Thank you for your comments, they are very much appreciated.

You are correct that the transactions are typically short, likely with dozens of rows.

Do you know of any problems or defects in this area?

Would there be any usefulness to generating Postgres log files?

Once again, thanks for your help.

-Tim


On Tue, Apr 4, 2023 at 10:55 AM Tim Slechta <trslechta@xxxxxxxxx> wrote:


On Tue, Apr 4, 2023 at 9:57 AM Tom Lane <tgl@xxxxxxxxxxxxx> wrote:
Tim Slechta <trslechta@xxxxxxxxx> writes:
> The test data below is from a non-virtualized (client system and database
> server) Postgres 14 environment, with no replication, no high availability,
> and with no load balancing. This environment has older and slower disk
> drives, and the test is driven by a single client process.

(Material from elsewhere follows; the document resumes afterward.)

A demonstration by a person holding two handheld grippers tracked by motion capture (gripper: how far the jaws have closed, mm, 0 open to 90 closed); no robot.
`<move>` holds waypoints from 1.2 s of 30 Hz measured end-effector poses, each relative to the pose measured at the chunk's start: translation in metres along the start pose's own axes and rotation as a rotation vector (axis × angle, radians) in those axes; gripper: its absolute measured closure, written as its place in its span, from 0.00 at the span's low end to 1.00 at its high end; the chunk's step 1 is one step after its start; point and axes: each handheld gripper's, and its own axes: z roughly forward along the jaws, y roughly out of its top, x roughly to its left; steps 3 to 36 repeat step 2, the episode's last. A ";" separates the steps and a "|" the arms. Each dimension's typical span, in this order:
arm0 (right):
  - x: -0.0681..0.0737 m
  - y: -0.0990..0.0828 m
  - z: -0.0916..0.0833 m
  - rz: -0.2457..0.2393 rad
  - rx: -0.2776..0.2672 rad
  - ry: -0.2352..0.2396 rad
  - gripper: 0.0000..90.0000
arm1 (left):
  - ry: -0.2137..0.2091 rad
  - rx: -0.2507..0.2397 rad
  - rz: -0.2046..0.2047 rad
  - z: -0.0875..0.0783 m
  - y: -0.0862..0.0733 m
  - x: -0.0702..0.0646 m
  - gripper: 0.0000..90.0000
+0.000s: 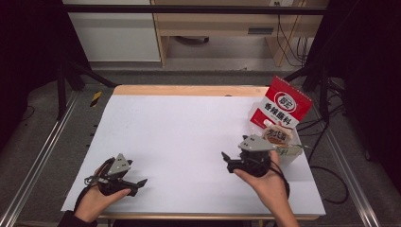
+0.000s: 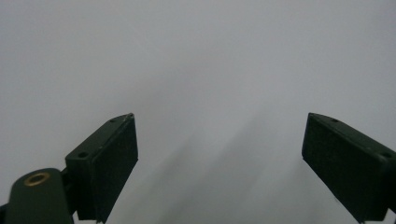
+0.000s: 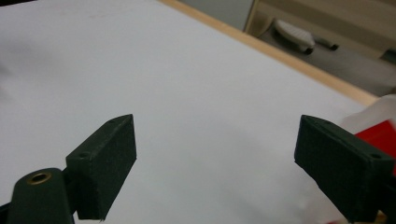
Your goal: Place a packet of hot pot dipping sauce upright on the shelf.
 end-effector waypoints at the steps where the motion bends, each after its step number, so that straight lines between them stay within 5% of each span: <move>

> In this case 24% of the round trips (client to database and back) are for
> commit processing.  However, commit processing is consuming 89% of the
> total database time. (All times are measured from within the client.)

You didn't say how big the transactions are, but if they're not writing
a lot of data apiece, this result seems totally non-surprising.  The
commits have to push WAL log data down to disk before they can promise
that the transaction's results are durable, while the statements within
the transactions probably are not waiting for any disk writes at all.

If you don't need strict ACID compliance, you could turn off
synchronous_commit so that commits don't wait for WAL flush.
(This doesn't risk the consistency of your database, but it does
mean that a crash might lose the last few transactions that clients
were told got committed.)

If you do need strict ACID compliance, get a better disk subsystem.
Or, perhaps, just a better OS ... Windows is generally not thought of
as the best-performing platform for Postgres.